TASK =>
The expected result is the full listing, retyped exactly, without a single picture.
##### DATA BLOCK #####
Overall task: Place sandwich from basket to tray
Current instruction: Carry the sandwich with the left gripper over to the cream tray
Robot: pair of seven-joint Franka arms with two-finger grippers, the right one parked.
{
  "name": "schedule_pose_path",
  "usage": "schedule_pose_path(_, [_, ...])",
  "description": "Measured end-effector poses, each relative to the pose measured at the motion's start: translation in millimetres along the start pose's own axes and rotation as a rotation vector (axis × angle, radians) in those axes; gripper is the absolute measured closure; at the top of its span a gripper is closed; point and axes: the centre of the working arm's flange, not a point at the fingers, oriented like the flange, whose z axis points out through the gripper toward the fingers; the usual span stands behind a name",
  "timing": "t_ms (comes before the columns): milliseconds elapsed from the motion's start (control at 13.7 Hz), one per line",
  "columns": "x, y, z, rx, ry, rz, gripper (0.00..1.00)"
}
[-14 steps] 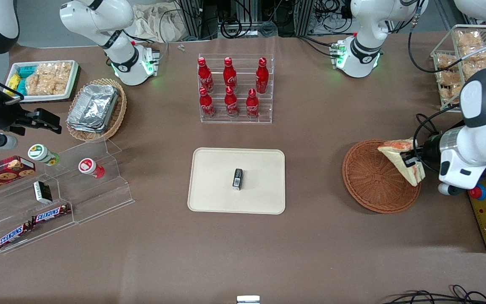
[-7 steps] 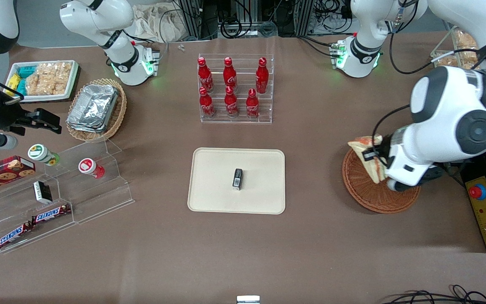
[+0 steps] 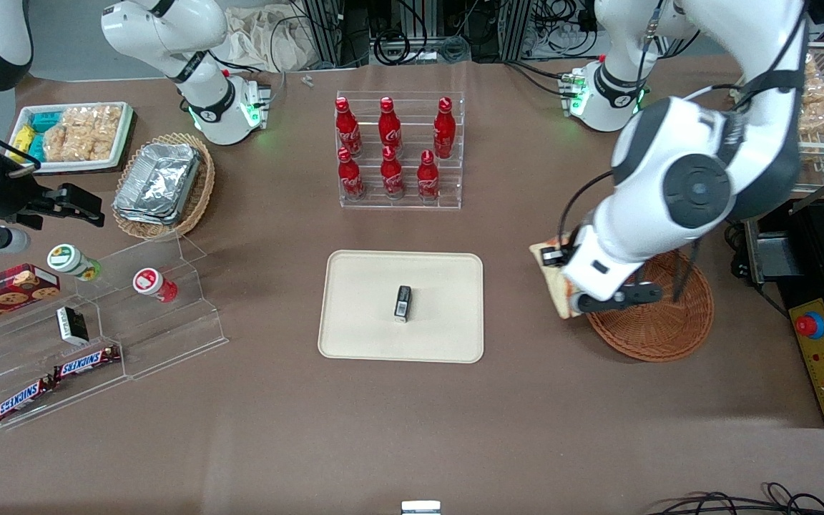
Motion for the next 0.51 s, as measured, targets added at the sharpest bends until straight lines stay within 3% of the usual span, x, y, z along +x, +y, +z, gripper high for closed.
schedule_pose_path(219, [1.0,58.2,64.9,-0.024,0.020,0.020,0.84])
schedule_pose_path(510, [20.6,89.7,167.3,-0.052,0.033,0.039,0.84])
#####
TASK RESULT =>
Overall task: Place sandwich from basket to tray
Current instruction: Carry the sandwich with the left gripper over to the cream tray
Robot: pair of seven-joint Franka arms with two-finger grippers, the right one parked.
{
  "name": "schedule_pose_path",
  "usage": "schedule_pose_path(_, [_, ...])",
  "description": "Measured end-effector poses, each relative to the pose measured at the motion's start: translation in millimetres along the start pose's own axes and rotation as a rotation vector (axis × angle, radians) in those axes; gripper is the absolute measured closure; at the top of its span a gripper is closed; point and axes: the centre of the working arm's flange, not a point at the fingers, oriented like the flange, whose z axis points out through the gripper toward the fingers; the usual span stands behind a name",
  "timing": "t_ms (comes before the columns): milliseconds elapsed from the motion's start (control at 13.7 Hz), one per line",
  "columns": "x, y, z, rx, ry, rz, gripper (0.00..1.00)"
}
[-14 steps] 
[-7 steps] 
[+0 steps] 
Motion for the next 0.51 s, as measured, targets added at the sharpest bends until straight lines stay within 3% of the usual span, x, y, z along +x, +y, +z, gripper high for closed.
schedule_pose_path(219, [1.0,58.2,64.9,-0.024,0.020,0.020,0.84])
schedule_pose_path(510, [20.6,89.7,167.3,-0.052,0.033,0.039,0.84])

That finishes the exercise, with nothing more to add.